#### WHAT TO PRODUCE
Transcribe only what runs from the line containing "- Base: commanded" through the end of the listing, line for line and exactly, and omit the pictures.

#### DATA EXTRACT
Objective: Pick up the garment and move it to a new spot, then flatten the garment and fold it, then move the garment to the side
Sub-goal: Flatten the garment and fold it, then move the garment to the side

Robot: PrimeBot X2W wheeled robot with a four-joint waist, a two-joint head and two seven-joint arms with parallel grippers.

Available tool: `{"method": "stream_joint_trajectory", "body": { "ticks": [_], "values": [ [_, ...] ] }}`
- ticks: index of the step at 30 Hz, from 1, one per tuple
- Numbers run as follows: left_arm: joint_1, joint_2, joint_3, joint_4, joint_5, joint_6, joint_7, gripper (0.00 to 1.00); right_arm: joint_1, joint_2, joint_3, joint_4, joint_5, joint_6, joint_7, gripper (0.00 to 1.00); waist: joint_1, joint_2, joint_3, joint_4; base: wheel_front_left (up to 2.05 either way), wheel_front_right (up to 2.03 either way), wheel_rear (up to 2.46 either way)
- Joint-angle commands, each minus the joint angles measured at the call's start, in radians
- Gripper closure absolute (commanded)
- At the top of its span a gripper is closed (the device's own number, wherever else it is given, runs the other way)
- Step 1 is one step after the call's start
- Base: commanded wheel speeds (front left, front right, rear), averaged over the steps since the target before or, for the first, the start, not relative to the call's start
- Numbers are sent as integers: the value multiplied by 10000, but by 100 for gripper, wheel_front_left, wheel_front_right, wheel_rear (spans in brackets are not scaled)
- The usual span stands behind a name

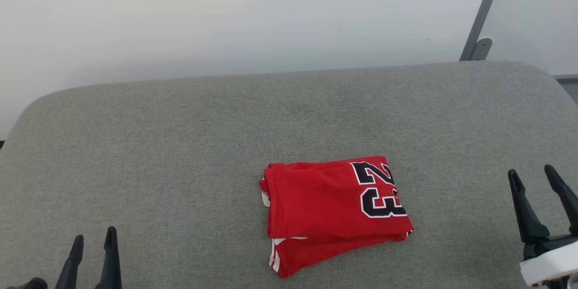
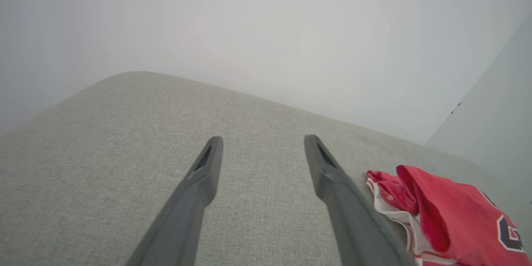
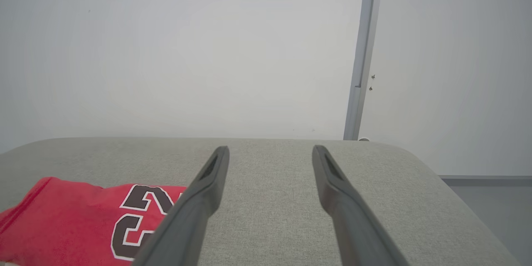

#### ANSWER BELOW
- Base: commanded wheel speeds (front left, front right, rear), averaged over the steps since the target before or, for the first, the start, not relative to the call's start
- Numbers are sent as integers: the value multiplied by 10000, but by 100 for gripper, wheel_front_left, wheel_front_right, wheel_rear (spans in brackets are not scaled)
- The usual span stands behind a name

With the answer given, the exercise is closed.